═══ Dataset extract ═══
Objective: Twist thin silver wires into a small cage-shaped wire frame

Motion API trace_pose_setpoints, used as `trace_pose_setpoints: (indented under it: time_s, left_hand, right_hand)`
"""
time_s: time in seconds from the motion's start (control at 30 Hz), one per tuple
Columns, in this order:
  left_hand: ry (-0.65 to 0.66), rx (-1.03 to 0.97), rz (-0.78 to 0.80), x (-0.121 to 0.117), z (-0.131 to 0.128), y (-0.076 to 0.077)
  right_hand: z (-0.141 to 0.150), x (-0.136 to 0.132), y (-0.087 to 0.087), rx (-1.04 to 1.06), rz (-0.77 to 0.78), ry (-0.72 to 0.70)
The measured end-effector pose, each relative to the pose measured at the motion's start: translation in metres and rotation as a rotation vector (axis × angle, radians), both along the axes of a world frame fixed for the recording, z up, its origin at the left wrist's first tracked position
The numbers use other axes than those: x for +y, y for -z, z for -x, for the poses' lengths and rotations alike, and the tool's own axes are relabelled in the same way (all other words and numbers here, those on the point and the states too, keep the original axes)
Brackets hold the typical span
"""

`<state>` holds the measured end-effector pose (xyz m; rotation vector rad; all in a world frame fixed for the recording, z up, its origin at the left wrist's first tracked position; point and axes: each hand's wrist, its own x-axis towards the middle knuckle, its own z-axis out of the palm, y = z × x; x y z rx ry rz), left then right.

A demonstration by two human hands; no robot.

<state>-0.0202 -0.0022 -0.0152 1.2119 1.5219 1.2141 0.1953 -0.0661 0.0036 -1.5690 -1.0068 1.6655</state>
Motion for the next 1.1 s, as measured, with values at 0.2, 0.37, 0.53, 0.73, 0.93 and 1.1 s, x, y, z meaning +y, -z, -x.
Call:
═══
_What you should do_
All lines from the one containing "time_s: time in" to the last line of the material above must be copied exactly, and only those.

_Solved exercise_
time_s: time in seconds from the motion's start (control at 30 Hz), one per tuple
Columns, in this order:
  left_hand: ry (-0.65 to 0.66), rx (-1.03 to 0.97), rz (-0.78 to 0.80), x (-0.121 to 0.117), z (-0.131 to 0.128), y (-0.076 to 0.077)
  right_hand: z (-0.141 to 0.150), x (-0.136 to 0.132), y (-0.087 to 0.087), rx (-1.04 to 1.06), rz (-0.77 to 0.78), ry (-0.72 to 0.70)
The measured end-effector pose, each relative to the pose measured at the motion's start: translation in metres and rotation as a rotation vector (axis × angle, radians), both along the axes of a world frame fixed for the recording, z up, its origin at the left wrist's first tracked position
The numbers use other axes than those: x for +y, y for -z, z for -x, for the poses' lengths and rotations alike, and the tool's own axes are relabelled in the same way (all other words and numbers here, those on the point and the states too, keep the original axes)
Brackets hold the typical span
"""

`<state>` holds the measured end-effector pose (xyz m; rotation vector rad; all in a world frame fixed for the recording, z up, its origin at the left wrist's first tracked position; point and axes: each hand's wrist, its own x-axis towards the middle knuckle, its own z-axis out of the palm, y = z × x; x y z rx ry rz), left then right.

A demonstration by two human hands; no robot.

<state>-0.0202 -0.0022 -0.0152 1.2119 1.5219 1.2141 0.1953 -0.0661 0.0036 -1.5690 -1.0068 1.6655</state>
Motion for the next 1.1 s, as measured, with values at 0.2, 0.37, 0.53, 0.73, 0.93 and 1.1 s, x, y, z meaning +y, -z, -x.
Call:

The exercise requires no more work.